The Symphony No. 3 is an orchestral composition by the American composer John Harbison. The work was commissioned by the Baltimore Symphony Orchestra under the conductor David Zinman for the orchestra's 75th anniversary. It was given its world premiere on February 26, 1991 by the Baltimore Symphony Orchestra directed by Zinman. The piece is dedicated to Harbison's friend and fellow composer Christopher Rouse.

==Composition==
===Background===
Harbison described his inspiration for the work in the score program notes, writing, "Among the first musical images were a carillon melody associated with the church of San Ilario, near Genoa, a long violin line with percussion accompaniment, and a drum pattern I associated with the Baltimore swing era hero, Chick Webb. The focus on percussion led naturally to the dedication to Chris Rouse, from whom I have learned much on these and other matters." The titles of the movements translate in English respectively as "disconsolate," "nostalgic," "militant," "passionate," and "exuberant."

===Structure===
The symphony has a duration of roughly 21 minutes and is composed in five connected movements:

===Instrumentation===
The work is scored for a large orchestra comprising three flutes (3rd doubling piccolo), three oboes (3rd doubling English horn), three clarinets (3rd doubling bass clarinet), three bassoons (3rd doubling contrabassoon), four horns, three trumpets, three trombones, tuba, piano, timpani, four percussionists, and strings.

==Reception==
Reviewing the world premiere, Stephen Wigler of The Baltimore Sun gave the piece a mixed review, writing, "The symphony [...] doesn't contain anything that cries out to be remembered." Despite this criticism, he nevertheless added, "But it is beautifully put together and explores a broad spectrum of emotions." The symphony was criticized by Andrew Clark of the Financial Times, who—reviewing a performance by André Previn and the London Symphony Orchestra—wrote, "Harbison, a dyed-in-the-wool New England academic composer, uses orchestration to pump up a symphony that goes nowhere. American only in its occasional raucousness and smoochy rhythm, the music is too monotone in tempo and argument to grip the imagination. The LSO clearly did not believe in it."
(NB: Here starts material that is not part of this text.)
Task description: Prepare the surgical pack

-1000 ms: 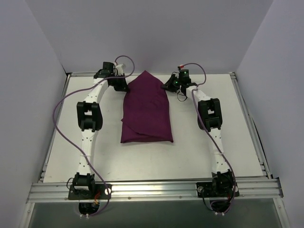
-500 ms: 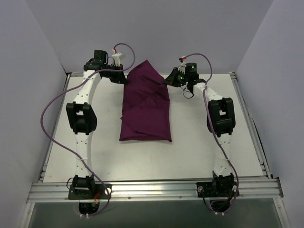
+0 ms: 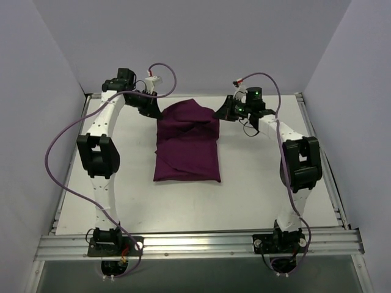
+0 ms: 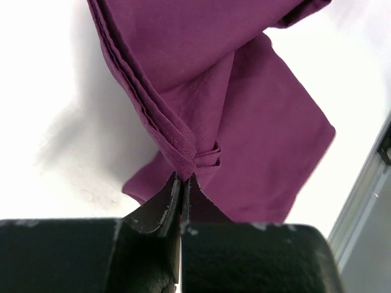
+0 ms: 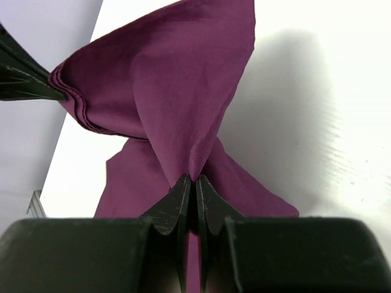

Conversely, Alexandra Coghlan of the New Statesman called it "a good sampler of the composer's technique - rigorous structural architecture underpinning attractive textural effects." She continued:
With their programmatic titles - "Disconsolate", "Nostalgic", "Militant" - the movements lend themselves to evocation, an approach that works particularly well in second episode "Nostalgic", where disparate memories stir from each orchestral section - a folk tune from the woodwind, grudging remembrances from the brass - before becoming woven together in a colourful fog over sustained pedal points. "Militant" stages a vibrant fist-fight between tuned percussion and orchestra (...), before we cruise into the finale and a huge groove from the brass.